Herskovitz, for example, notes that the 300,000 viewers who can make a show a "hit" on the net are just a small fraction of the number that defines success (and profit) on TV.

That's why, even as new outlets for Internet content seem to regularly pop up, like Turner's SuperDeluxe and Michael Eisner's Vuguru, others already have found it tough going and shut down, like NBC's DotComedy, HBO and AOL's ThisJustIn, and Comedy Central's MotherLoad.

That doesn't mean some writers aren't trying anyway -- whether out of a desire to be on the cutting edge, to own their own content outside the studio system or simply to experiment. "Family Guy" creator Seth MacFarlane is developing digital content with Media Rights Capital, which recently signed an interim deal with the WGA. Alt-comedy hero Bob Odenkirk has made dozens of videos for SuperDeluxe. And as part of their recent deal with Comedy Central, "South Park" creators Trey Parker and Matt Stone got a stake in a new website that will feature original creations.

Herskovitz says that for now, the 'Net is a great sales tool for scribes who want the freedom to explore their ideas without the constraints mandated by the networks. For as little as $25,000, he notes, scribes can put together a decent-looking pilot episode with real actors and OK production values.

"If enough writers succeed independently, it might change the landscape a little bit," Herskovitz says. "If more writers took more risks, everyone would be better off."

Long agrees, and argues that proving success on the Web could translate into more creative freedom for scribes.

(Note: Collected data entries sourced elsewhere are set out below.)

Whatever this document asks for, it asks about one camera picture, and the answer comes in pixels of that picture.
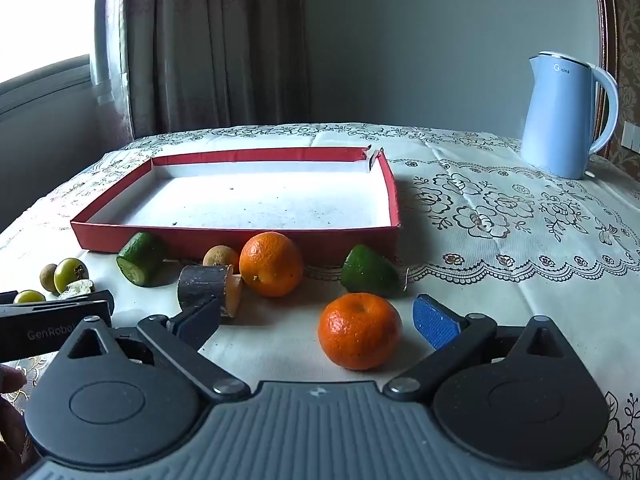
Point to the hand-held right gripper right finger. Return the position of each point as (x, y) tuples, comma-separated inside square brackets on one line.
[(436, 321)]

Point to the dark drape curtain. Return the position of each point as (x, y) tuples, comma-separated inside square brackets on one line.
[(215, 45)]

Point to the white wall socket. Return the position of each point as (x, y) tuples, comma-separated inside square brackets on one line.
[(633, 135)]

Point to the window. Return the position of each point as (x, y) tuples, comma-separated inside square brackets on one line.
[(40, 15)]

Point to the person's left hand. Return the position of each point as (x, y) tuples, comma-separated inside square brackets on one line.
[(9, 410)]

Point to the eggplant chunk with pale face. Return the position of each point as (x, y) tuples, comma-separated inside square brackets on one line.
[(80, 288)]

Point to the pointed green cucumber tip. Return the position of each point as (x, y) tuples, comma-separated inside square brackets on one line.
[(367, 271)]

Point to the brown longan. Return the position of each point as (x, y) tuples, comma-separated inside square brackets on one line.
[(219, 257), (48, 278)]

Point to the green tomato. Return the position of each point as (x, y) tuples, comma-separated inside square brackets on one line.
[(29, 297), (70, 274)]

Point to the light blue electric kettle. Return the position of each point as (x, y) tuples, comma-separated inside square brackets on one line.
[(555, 115)]

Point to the orange mandarin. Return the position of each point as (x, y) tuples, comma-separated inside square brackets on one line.
[(360, 331), (271, 264)]

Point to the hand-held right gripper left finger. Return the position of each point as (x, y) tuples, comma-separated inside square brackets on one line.
[(196, 324)]

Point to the sheer patterned curtain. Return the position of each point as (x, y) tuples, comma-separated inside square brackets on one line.
[(110, 60)]

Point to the green cucumber chunk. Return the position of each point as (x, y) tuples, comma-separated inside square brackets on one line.
[(141, 258)]

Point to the white floral tablecloth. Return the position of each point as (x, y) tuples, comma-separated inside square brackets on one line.
[(500, 305)]

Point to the eggplant chunk with tan face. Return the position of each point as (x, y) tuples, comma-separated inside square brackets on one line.
[(202, 285)]

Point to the red cardboard box tray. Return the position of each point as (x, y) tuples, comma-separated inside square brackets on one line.
[(250, 200)]

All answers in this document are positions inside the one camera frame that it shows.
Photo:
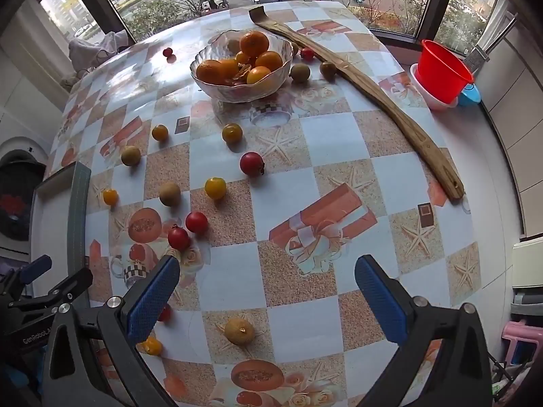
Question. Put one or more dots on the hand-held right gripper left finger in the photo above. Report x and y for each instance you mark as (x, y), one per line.
(152, 301)

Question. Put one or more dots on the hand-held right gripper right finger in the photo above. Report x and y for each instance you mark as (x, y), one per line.
(379, 301)

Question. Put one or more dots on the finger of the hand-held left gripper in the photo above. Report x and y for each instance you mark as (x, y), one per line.
(72, 284)
(36, 269)

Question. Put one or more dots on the red cherry tomato with stem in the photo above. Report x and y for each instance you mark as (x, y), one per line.
(251, 163)
(164, 313)
(178, 238)

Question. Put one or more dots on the orange cherry tomato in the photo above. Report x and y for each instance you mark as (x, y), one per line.
(160, 132)
(151, 346)

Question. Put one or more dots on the white foam tray grey rim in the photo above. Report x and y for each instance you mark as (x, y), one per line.
(80, 220)

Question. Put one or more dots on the tan longan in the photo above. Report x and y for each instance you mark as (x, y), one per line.
(170, 193)
(294, 48)
(300, 72)
(239, 331)
(233, 45)

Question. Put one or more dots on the yellow cherry tomato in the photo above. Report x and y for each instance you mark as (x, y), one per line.
(232, 133)
(110, 196)
(215, 188)

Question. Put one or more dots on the white washing machine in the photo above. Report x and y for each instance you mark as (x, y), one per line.
(17, 186)

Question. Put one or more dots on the patterned checkered tablecloth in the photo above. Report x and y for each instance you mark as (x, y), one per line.
(339, 169)

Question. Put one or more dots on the green tomato on table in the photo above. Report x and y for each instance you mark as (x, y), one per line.
(130, 155)

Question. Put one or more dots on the pink plastic stool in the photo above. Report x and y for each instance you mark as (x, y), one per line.
(519, 335)

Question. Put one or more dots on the white box appliance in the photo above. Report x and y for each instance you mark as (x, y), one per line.
(528, 263)

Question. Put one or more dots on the long wooden back scratcher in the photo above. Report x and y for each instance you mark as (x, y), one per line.
(382, 97)

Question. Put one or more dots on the white plastic basin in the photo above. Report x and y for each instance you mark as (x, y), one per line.
(432, 101)

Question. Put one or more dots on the blue plastic basin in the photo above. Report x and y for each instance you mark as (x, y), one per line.
(470, 96)

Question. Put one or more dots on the clear glass bowl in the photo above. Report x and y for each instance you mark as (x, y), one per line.
(237, 93)

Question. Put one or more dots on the white cloth bundle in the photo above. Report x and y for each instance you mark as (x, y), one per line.
(99, 46)

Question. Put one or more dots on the red plastic bucket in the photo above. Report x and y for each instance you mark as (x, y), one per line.
(441, 72)

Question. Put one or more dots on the brown cherry tomato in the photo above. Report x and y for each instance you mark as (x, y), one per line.
(328, 69)

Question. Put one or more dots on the small red cherry tomato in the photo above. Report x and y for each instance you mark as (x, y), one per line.
(168, 52)

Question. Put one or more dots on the pile of mandarin oranges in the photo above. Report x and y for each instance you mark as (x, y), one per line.
(254, 44)

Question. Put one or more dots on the dark scooter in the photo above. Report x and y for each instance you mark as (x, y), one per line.
(206, 4)

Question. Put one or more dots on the bicycle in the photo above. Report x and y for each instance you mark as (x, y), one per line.
(223, 1)

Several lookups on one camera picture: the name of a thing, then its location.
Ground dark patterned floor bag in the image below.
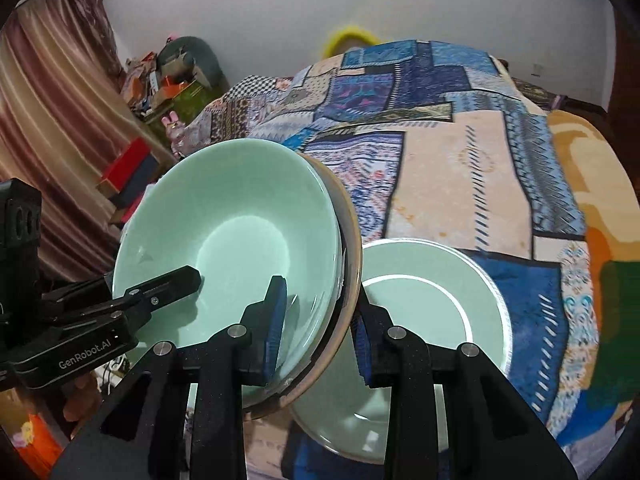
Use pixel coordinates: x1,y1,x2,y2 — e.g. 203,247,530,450
510,77,569,111

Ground blue patchwork blanket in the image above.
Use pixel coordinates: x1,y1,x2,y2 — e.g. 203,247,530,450
172,37,589,480

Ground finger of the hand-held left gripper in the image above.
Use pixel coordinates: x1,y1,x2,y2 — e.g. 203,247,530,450
40,272,116,319
102,266,202,342

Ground green box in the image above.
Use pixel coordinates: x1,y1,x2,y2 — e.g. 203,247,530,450
142,80,211,129

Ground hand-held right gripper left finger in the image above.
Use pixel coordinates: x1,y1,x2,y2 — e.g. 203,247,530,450
50,275,290,480

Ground pink bunny toy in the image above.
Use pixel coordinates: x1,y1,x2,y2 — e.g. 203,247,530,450
161,112,186,154

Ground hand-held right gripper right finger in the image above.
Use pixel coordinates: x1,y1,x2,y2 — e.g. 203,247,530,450
350,287,579,480

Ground person's left hand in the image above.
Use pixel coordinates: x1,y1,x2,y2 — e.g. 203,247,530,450
64,374,107,424

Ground green bowl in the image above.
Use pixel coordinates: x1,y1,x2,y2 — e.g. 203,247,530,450
112,140,344,409

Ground orange patterned cloth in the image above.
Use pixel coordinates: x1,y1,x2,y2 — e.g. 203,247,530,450
0,390,69,480

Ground striped pink brown curtain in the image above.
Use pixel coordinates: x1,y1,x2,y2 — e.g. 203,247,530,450
0,0,174,282

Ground yellow fleece blanket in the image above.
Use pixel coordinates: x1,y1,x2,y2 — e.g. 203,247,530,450
544,109,640,452

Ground pink bowl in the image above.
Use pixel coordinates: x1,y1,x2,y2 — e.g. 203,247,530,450
245,151,364,420

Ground pile of cardboard boxes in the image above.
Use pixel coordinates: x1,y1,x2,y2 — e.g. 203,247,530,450
120,50,199,111

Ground grey-green cushion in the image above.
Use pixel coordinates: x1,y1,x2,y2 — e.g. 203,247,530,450
156,35,224,89

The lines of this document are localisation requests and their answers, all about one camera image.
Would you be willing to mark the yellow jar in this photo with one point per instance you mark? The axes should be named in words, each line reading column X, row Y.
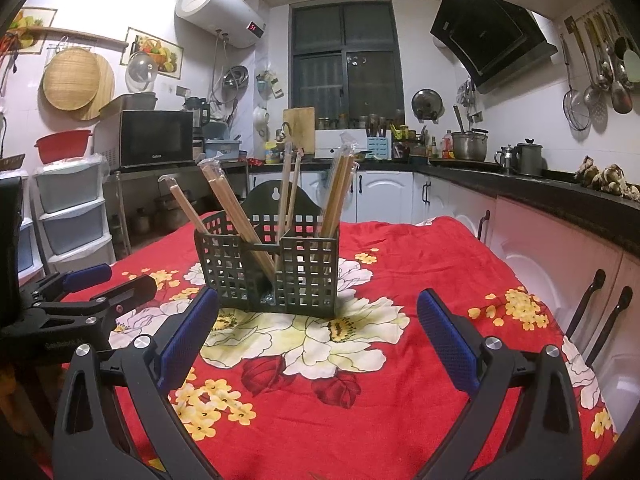
column 272, row 154

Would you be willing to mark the bundle of chopsticks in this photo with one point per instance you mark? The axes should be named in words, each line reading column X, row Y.
column 235, row 210

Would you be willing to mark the dark kitchen window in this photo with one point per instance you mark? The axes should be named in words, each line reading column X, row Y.
column 345, row 60

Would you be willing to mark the plastic drawer unit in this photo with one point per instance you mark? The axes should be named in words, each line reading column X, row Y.
column 29, row 240

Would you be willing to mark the wall-hung metal pot lid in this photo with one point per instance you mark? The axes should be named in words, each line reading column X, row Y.
column 427, row 105

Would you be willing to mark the black kitchen countertop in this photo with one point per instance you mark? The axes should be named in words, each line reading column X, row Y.
column 550, row 187

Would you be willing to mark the stacked metal pots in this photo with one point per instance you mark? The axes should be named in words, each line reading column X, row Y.
column 172, row 212

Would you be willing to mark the steel canister with black lid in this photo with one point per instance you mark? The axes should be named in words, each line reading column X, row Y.
column 529, row 160

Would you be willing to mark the row of glass jars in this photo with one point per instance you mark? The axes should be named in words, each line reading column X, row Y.
column 330, row 122

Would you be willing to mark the grey plastic drawer tower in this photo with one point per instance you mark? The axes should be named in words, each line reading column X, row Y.
column 70, row 210

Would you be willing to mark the metal shelf rack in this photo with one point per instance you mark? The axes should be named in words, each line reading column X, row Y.
column 120, row 195

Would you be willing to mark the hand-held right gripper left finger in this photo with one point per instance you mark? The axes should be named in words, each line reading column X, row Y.
column 187, row 341

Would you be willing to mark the black range hood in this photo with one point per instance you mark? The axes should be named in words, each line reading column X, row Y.
column 490, row 25

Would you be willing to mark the glass pot lid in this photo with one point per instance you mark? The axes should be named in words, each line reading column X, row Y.
column 141, row 72

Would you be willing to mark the red floral blanket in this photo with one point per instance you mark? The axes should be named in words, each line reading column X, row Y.
column 400, row 410

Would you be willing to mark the dark green utensil basket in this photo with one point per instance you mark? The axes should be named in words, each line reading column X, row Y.
column 300, row 270

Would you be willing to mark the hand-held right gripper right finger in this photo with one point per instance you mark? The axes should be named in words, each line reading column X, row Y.
column 447, row 341

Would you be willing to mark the red plastic basin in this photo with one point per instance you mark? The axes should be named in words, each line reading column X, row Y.
column 62, row 147

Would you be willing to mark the small hanging kitchen tools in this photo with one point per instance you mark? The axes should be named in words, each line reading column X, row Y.
column 466, row 92

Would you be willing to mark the metal sink faucet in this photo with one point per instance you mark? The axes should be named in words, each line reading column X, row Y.
column 285, row 132

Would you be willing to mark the white water heater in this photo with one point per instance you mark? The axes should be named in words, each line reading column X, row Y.
column 215, row 10

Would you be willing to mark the beige container with dark lid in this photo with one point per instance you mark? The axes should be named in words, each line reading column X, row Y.
column 127, row 105

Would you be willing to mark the large steel stockpot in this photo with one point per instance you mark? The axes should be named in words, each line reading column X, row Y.
column 470, row 147

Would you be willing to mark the pile of ginger roots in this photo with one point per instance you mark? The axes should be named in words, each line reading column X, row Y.
column 605, row 177

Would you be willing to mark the pale green spatula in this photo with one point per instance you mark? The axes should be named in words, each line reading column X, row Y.
column 634, row 62

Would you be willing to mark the group of condiment bottles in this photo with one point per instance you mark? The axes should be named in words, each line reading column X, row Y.
column 445, row 147

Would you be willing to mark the pale blue plastic basket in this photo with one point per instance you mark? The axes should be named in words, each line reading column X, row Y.
column 221, row 150

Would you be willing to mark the dark blender jug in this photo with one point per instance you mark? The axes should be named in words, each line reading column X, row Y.
column 196, row 115

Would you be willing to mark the small fruit wall poster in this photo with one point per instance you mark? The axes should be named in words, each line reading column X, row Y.
column 35, row 35

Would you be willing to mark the large steel spoon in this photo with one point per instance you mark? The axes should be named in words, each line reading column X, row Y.
column 621, row 97

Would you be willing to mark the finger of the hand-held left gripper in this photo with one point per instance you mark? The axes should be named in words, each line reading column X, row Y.
column 87, row 274
column 127, row 291

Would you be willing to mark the long wooden rolling pin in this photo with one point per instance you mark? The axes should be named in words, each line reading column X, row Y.
column 80, row 35

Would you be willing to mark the round wooden board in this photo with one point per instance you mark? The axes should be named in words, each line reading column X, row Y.
column 106, row 87

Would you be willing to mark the white wall socket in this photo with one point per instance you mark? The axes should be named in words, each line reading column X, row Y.
column 183, row 90

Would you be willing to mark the wall utensil rail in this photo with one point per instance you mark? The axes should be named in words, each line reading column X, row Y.
column 572, row 25

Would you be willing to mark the wooden cutting board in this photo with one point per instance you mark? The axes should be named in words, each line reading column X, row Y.
column 302, row 127

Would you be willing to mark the hanging steel bowl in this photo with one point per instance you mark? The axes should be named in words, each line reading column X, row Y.
column 235, row 77

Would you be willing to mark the black microwave oven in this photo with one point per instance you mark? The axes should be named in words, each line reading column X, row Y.
column 150, row 140

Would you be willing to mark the blue knife block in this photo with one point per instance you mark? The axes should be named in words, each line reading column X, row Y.
column 377, row 146

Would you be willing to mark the round bamboo tray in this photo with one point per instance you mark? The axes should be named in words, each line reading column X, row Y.
column 70, row 80

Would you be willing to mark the hanging bag of packets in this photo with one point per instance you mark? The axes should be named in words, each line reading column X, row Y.
column 270, row 86

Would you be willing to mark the white countertop box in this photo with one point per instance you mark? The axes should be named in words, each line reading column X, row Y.
column 330, row 142

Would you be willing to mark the steel ladle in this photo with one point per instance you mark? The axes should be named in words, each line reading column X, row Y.
column 591, row 94

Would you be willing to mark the white hanging jug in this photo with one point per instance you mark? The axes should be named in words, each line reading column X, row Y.
column 261, row 121

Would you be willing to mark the small steel kettle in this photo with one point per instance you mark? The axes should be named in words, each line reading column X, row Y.
column 505, row 159

"If I was an established genre writer, say horror or suspense, and had money in bank, I'd take $100,000 and make a short, interesting Web pilot," he says. "Then I'd put it on the Web. What if I can get 500,000 people who really love it and want to see the next episode? I could perhaps go to a network and say, 'I want an order for 22 episodes and I'm not going to submit scripts for approval.'

"That writer who does that will be my personal hero. We'll build a statue to him."

(Michael Schneider and Ben Fritz contributed to this report.)